The timing is hardly surprising.

Tourigny was entering the final year of his previous deal in 2026-27, a scenario that often creates unnecessary uncertainty for both coaches and players. Instead, the Mammoth have quietly eliminated that distraction, signaling confidence that the architect of their rebuild is still the right person to guide the franchise's next step.

Financial terms of the extension have not been disclosed.

The decision follows the most successful campaign the organization has enjoyed since arriving in Utah. The Mammoth finished 43-33-6, good for fourth place in the Central Division and the Western Conference's first Wild Card berth. Their postseason debut offered another glimpse of the progress being made, as Utah grabbed a 2-1 series lead over the eventual Western Conference champion Vegas Golden Knights before ultimately falling in six games.

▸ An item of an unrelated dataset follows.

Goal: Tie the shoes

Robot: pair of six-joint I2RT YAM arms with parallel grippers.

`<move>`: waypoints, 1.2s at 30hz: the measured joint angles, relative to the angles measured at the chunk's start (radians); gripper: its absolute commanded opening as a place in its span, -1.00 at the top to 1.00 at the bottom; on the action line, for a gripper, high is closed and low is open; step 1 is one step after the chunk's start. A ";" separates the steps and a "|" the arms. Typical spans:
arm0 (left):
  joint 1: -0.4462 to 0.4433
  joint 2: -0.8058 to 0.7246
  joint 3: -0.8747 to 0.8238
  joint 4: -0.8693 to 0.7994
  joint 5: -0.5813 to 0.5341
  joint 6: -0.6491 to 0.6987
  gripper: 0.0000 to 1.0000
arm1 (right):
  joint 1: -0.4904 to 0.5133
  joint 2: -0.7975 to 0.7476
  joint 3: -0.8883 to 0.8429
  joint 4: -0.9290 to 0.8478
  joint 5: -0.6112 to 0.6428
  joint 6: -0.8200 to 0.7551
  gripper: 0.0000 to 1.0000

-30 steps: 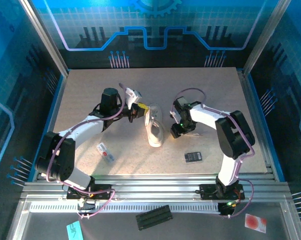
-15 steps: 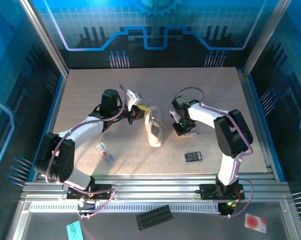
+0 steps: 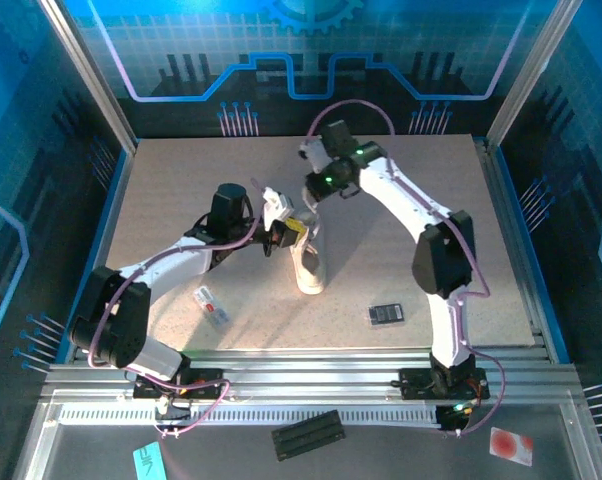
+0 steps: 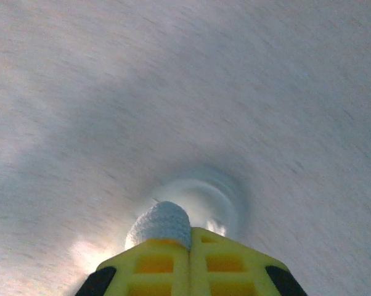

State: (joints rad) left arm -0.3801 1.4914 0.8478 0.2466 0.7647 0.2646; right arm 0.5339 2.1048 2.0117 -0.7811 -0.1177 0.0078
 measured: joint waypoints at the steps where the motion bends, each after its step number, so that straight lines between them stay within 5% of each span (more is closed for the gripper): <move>1: -0.005 0.000 -0.010 0.009 0.000 0.000 1.00 | 0.026 0.018 0.030 0.004 -0.027 -0.001 0.99; 6: -0.016 0.000 -0.068 0.041 0.003 0.006 1.00 | 0.134 0.040 0.016 0.045 -0.171 0.013 0.31; 10: -0.016 -0.004 -0.072 0.050 -0.004 0.003 1.00 | 0.116 0.021 -0.101 0.100 -0.229 0.037 0.02; 24: 0.049 0.031 -0.055 0.110 0.025 -0.045 1.00 | -0.071 -0.531 -0.698 0.504 -0.404 0.063 -0.20; 36: 0.085 0.043 0.005 0.061 0.151 0.018 1.00 | -0.089 -0.481 -0.849 0.724 -0.603 0.058 -0.22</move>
State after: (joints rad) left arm -0.2951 1.5349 0.8532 0.3073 0.9161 0.2829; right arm 0.4454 1.6238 1.1629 -0.0570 -0.7204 0.0662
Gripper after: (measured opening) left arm 0.045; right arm 0.623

While the playoff exit stung, it also reinforced a larger point: the Mammoth are no longer simply rebuilding—they're beginning to compete.

Tourigny has spent five seasons guiding the franchise, dating back to its Arizona Coyotes era, compiling a 170-195-45 record. On paper, that .470 points percentage ranks among the league's lowest over that span, but the raw numbers hardly tell the full story. He inherited a roster built for patience rather than immediate success and gradually developed a young core that finally broke through this season.

His longevity is notable in an era where NHL coaches rarely survive extended rebuilds. Counting his tenure in Arizona, only Jon Cooper, Jared Bednar and Rod Brind'Amour have held their positions longer than Tourigny.

Officially, however, the NHL views the Mammoth as an expansion franchise rather than a relocated Coyotes club. That technical distinction means Tourigny is credited with only two seasons behind Utah's bench, making him the league's 10th-longest tenured head coach despite never leaving the organization.

Whether measured by five years or two, the message from Utah's front office is unmistakable: the franchise believes its upward trajectory is just beginning, and it wants the coach who helped lay the foundation to remain at the helm.